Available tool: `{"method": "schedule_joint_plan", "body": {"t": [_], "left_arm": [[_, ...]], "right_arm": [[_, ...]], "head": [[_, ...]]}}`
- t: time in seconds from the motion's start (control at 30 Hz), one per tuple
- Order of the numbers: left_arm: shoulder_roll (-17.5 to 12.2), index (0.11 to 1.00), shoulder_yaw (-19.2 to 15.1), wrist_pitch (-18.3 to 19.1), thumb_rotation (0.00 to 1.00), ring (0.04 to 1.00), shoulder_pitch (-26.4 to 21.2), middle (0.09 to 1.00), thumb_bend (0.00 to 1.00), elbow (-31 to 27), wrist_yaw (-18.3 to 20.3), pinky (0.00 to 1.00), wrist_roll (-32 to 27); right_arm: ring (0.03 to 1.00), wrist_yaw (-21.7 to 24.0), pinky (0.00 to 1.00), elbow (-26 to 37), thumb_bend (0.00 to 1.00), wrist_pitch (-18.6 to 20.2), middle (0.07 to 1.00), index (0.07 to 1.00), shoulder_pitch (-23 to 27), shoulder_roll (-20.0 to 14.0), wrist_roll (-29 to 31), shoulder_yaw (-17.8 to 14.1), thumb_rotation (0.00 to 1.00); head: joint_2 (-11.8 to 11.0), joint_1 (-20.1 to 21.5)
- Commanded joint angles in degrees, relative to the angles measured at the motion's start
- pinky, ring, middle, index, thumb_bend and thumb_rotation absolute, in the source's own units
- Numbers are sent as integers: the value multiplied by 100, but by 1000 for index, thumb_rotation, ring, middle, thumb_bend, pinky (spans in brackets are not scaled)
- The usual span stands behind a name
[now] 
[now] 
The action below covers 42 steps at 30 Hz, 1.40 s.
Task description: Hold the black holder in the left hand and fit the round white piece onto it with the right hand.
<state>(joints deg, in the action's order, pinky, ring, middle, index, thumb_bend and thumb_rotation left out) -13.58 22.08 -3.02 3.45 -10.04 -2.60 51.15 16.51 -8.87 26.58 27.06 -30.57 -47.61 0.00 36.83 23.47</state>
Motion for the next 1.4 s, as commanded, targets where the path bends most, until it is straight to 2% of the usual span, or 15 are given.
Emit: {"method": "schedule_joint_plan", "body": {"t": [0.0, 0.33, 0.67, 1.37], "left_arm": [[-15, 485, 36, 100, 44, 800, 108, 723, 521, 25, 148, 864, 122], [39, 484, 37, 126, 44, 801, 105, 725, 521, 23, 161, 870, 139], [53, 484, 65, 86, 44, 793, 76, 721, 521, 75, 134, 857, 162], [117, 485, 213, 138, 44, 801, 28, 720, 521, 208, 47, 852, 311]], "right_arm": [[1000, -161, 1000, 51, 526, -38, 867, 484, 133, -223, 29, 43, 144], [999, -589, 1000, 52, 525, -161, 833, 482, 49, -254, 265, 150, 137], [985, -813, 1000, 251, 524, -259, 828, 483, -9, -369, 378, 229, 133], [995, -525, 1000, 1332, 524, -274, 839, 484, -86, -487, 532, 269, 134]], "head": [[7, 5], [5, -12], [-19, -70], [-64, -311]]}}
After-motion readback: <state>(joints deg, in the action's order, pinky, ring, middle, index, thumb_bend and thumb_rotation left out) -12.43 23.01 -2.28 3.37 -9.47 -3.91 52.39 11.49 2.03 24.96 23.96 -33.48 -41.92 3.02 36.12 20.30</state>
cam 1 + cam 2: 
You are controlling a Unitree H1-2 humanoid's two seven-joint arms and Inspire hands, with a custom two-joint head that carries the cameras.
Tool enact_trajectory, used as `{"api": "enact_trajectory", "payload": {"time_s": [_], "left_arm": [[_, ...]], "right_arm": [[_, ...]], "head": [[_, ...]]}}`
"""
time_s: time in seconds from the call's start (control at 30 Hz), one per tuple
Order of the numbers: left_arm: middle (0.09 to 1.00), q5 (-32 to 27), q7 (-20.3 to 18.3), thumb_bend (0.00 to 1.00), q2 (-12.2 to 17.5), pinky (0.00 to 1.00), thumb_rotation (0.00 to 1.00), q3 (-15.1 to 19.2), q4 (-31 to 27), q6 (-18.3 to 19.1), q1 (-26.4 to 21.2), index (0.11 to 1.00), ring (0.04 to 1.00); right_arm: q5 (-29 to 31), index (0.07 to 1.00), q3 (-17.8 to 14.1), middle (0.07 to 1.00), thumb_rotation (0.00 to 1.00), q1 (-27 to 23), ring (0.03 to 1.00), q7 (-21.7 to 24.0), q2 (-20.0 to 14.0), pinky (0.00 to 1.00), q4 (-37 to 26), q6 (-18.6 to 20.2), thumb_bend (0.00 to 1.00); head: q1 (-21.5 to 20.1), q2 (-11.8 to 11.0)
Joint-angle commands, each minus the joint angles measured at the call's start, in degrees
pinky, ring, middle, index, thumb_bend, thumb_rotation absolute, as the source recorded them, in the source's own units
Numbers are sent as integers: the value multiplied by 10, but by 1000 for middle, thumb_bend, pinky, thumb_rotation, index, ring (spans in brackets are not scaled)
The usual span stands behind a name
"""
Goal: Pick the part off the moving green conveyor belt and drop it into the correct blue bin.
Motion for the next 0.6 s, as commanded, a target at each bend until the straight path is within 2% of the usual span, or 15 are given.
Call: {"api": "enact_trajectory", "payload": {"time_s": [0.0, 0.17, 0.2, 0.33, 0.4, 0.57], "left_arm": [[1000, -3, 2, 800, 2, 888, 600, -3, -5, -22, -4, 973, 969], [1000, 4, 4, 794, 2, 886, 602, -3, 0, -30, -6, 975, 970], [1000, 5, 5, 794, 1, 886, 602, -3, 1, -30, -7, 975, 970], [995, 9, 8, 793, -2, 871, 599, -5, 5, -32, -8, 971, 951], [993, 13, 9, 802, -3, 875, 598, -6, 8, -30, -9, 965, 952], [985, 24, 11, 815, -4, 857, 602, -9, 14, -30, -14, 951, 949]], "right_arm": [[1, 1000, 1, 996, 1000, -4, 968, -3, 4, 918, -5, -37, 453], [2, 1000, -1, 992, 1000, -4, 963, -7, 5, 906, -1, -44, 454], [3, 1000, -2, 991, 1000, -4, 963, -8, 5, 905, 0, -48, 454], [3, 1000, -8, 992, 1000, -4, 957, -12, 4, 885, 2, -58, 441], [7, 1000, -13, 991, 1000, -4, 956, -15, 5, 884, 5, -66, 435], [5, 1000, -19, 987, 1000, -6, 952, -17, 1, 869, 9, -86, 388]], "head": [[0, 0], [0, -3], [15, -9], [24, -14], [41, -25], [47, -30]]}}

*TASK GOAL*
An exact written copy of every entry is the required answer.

*WRITTEN ANSWER*
Available tool: `{"method": "schedule_joint_plan", "body": {"t": [_], "left_arm": [[_, ...]], "right_arm": [[_, ...]], "head": [[_, ...]]}}`
- t: time in seconds from the motion's start (control at 30 Hz), one per tuple
- Order of the numbers: left_arm: shoulder_roll (-17.5 to 12.2), index (0.11 to 1.00), shoulder_yaw (-19.2 to 15.1), wrist_pitch (-18.3 to 19.1), thumb_rotation (0.00 to 1.00), ring (0.04 to 1.00), shoulder_pitch (-26.4 to 21.2), middle (0.09 to 1.00), thumb_bend (0.00 to 1.00), elbow (-31 to 27), wrist_yaw (-18.3 to 20.3), pinky (0.00 to 1.00), wrist_roll (-32 to 27); right_arm: ring (0.03 to 1.00), wrist_yaw (-21.7 to 24.0), pinky (0.00 to 1.00), elbow (-26 to 37), thumb_bend (0.00 to 1.00), wrist_pitch (-18.6 to 20.2), middle (0.07 to 1.00), index (0.07 to 1.00), shoulder_pitch (-23 to 27), shoulder_roll (-20.0 to 14.0), wrist_roll (-29 to 31), shoulder_yaw (-17.8 to 14.1), thumb_rotation (0.00 to 1.00); head: joint_2 (-11.8 to 11.0), joint_1 (-20.1 to 21.5)
- Commanded joint angles in degrees, relative to the angles measured at the motion's start
- pinky, ring, middle, index, thumb_bend and thumb_rotation absolute, in the source's own units
- Numbers are sent as integers: the value multiplied by 100, but by 1000 for index, thumb_rotation, ring, middle, thumb_bend, pinky (spans in brackets are not scaled)
- The usual span stands behind a name
[now] 
[now] 
The action below covers 42 steps at 30 Hz, 1.40 s.
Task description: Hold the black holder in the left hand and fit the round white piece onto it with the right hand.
<state>(joints deg, in the action's order, pinky, ring, middle, index, thumb_bend and thumb_rotation left out) -13.58 22.08 -3.02 3.45 -10.04 -2.60 51.15 16.51 -8.87 26.58 27.06 -30.57 -47.61 0.00 36.83 23.47</state>
Motion for the next 1.4 s, as commanded, targets where the path bends most, until it is straight to 2% of the usual span, or 15 are given.
Emit: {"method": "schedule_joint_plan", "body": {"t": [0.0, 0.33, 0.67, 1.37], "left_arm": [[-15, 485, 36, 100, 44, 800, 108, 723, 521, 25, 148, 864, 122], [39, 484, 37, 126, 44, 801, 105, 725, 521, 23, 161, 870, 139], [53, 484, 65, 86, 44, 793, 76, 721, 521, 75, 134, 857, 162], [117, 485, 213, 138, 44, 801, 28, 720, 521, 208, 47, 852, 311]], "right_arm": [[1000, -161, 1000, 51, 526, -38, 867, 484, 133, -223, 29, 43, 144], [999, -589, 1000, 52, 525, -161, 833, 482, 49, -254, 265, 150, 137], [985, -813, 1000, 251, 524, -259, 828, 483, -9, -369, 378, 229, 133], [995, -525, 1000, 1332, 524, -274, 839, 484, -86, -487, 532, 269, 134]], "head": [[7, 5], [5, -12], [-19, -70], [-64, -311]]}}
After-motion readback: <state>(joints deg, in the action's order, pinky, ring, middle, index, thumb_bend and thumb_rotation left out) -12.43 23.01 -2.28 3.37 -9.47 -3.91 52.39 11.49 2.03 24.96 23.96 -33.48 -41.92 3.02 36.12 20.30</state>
cam 1 + cam 2: 
You are controlling a Unitree H1-2 humanoid's two seven-joint arms and Inspire hands, with a custom two-joint head that carries the cameras.
Tool enact_trajectory, used as `{"api": "enact_trajectory", "payload": {"time_s": [_], "left_arm": [[_, ...]], "right_arm": [[_, ...]], "head": [[_, ...]]}}`
"""
time_s: time in seconds from the call's start (control at 30 Hz), one per tuple
Order of the numbers: left_arm: middle (0.09 to 1.00), q5 (-32 to 27), q7 (-20.3 to 18.3), thumb_bend (0.00 to 1.00), q2 (-12.2 to 17.5), pinky (0.00 to 1.00), thumb_rotation (0.00 to 1.00), q3 (-15.1 to 19.2), q4 (-31 to 27), q6 (-18.3 to 19.1), q1 (-26.4 to 21.2), index (0.11 to 1.00), ring (0.04 to 1.00); right_arm: q5 (-29 to 31), index (0.07 to 1.00), q3 (-17.8 to 14.1), middle (0.07 to 1.00), thumb_rotation (0.00 to 1.00), q1 (-27 to 23), ring (0.03 to 1.00), q7 (-21.7 to 24.0), q2 (-20.0 to 14.0), pinky (0.00 to 1.00), q4 (-37 to 26), q6 (-18.6 to 20.2), thumb_bend (0.00 to 1.00); head: q1 (-21.5 to 20.1), q2 (-11.8 to 11.0)
Joint-angle commands, each minus the joint angles measured at the call's start, in degrees
pinky, ring, middle, index, thumb_bend, thumb_rotation absolute, as the source recorded them, in the source's own units
Numbers are sent as integers: the value multiplied by 10, but by 1000 for middle, thumb_bend, pinky, thumb_rotation, index, ring (spans in brackets are not scaled)
The usual span stands behind a name
"""
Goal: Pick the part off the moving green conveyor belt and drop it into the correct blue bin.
Motion for the next 0.6 s, as commanded, a target at each bend until the straight path is within 2% of the usual span, or 15 are given.
Call: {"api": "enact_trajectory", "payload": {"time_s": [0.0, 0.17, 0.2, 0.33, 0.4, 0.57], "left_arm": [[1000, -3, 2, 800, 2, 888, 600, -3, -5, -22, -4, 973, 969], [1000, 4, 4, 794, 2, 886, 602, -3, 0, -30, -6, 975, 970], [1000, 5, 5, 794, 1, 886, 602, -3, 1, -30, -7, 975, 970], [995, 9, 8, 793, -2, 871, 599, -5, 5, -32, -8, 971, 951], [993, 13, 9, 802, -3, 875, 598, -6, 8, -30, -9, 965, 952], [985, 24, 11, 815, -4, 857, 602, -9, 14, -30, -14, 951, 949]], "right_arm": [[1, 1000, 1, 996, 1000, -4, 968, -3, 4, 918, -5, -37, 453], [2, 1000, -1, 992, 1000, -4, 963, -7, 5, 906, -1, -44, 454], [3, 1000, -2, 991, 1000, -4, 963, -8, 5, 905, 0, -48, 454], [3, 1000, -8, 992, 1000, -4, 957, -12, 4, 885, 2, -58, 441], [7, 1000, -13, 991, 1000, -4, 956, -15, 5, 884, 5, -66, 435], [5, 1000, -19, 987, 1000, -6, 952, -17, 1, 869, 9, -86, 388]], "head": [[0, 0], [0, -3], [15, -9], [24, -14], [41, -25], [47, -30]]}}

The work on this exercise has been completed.